Background
I was hoping to use hive 2.x with just the hive metastore and not the hive server or hadoop (map-reduce). Part of this plan was to be able to create tables within Presto; Facebook’s distributed query engine, which can operate over hive, in addition to many other things.
Initial Test Failure – CSV Delimited File
I’m still trying to decide if this is viable or not, but my first test was not so great.
I created a new database and an external table pointing to a file on my AWS s3 bucket. The file was a simple CSV delimited file.
Here was the “SQL” I used in Presto:
create schema testdb; CREATE TABLE testdb.sample_data ( x varchar(30), y varchar(30), sum varchar(30) ) WITH ( format = 'TEXTFILE', external_location = 's3a://uat-hive-warehouse/sample_data/' ); use testdb; select * from sample_data;
This all ran great, but unfortunately, my results looked like this:
x | y | sum -------------------- 1,2,3 | null | null 4,5,6 | null | null ...
The Problem
So, it turns out that Presto over hive, when targeting text files, does not support arbitrarily delimited files. In my case, I was pointing to a simple CSV file. So, it literally read all of the data into the first column and gave up.
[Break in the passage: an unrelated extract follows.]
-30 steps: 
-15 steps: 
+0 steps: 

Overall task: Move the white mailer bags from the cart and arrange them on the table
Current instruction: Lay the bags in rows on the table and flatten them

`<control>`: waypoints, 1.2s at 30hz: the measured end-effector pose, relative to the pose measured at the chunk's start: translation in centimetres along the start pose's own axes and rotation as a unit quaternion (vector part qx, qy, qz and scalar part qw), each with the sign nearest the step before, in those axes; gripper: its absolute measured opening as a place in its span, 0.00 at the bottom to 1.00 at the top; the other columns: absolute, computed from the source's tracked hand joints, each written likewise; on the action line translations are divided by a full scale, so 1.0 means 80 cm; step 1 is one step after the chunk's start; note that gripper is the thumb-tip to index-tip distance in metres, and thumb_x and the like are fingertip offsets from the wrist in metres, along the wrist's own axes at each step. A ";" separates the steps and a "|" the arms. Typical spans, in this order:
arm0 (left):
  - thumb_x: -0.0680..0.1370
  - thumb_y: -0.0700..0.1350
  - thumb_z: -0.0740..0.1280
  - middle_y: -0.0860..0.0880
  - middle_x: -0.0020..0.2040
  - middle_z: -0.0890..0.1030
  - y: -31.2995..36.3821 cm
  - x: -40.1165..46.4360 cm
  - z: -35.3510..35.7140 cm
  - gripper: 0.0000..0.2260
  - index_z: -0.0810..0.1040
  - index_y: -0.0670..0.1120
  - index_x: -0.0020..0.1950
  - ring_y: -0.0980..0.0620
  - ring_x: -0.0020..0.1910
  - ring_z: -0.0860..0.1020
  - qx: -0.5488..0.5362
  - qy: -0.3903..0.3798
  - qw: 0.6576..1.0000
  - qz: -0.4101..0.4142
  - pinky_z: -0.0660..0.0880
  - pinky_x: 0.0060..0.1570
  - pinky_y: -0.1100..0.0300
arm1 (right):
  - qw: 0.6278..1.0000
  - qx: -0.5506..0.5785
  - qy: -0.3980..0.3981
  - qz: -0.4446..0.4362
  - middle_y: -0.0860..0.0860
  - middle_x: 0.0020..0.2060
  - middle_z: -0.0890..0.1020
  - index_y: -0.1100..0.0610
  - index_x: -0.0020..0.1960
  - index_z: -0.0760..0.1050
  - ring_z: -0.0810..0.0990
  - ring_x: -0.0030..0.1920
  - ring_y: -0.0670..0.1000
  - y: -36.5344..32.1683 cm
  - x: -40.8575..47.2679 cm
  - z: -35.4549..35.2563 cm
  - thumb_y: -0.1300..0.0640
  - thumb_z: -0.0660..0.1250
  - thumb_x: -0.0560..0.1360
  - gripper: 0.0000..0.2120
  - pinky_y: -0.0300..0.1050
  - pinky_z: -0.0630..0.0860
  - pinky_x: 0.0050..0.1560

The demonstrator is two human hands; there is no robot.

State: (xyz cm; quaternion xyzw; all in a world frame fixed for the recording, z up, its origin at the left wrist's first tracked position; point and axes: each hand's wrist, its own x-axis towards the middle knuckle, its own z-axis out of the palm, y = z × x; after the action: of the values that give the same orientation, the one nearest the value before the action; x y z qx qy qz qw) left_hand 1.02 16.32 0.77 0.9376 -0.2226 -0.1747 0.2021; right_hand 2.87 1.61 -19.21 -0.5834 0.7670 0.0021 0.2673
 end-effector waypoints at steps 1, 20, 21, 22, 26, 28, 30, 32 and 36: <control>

It is actually viewing the file as delimited; but it only supports the \001 delimiter; ASCII control code 1, which is unprintable.
You can still go use parquet, orc, or whatever you want – but this makes CSV more than useless from Presto’s perspective. You can go create the table in hive first and it probably will work; but Presto cannot be the creator in this case :(.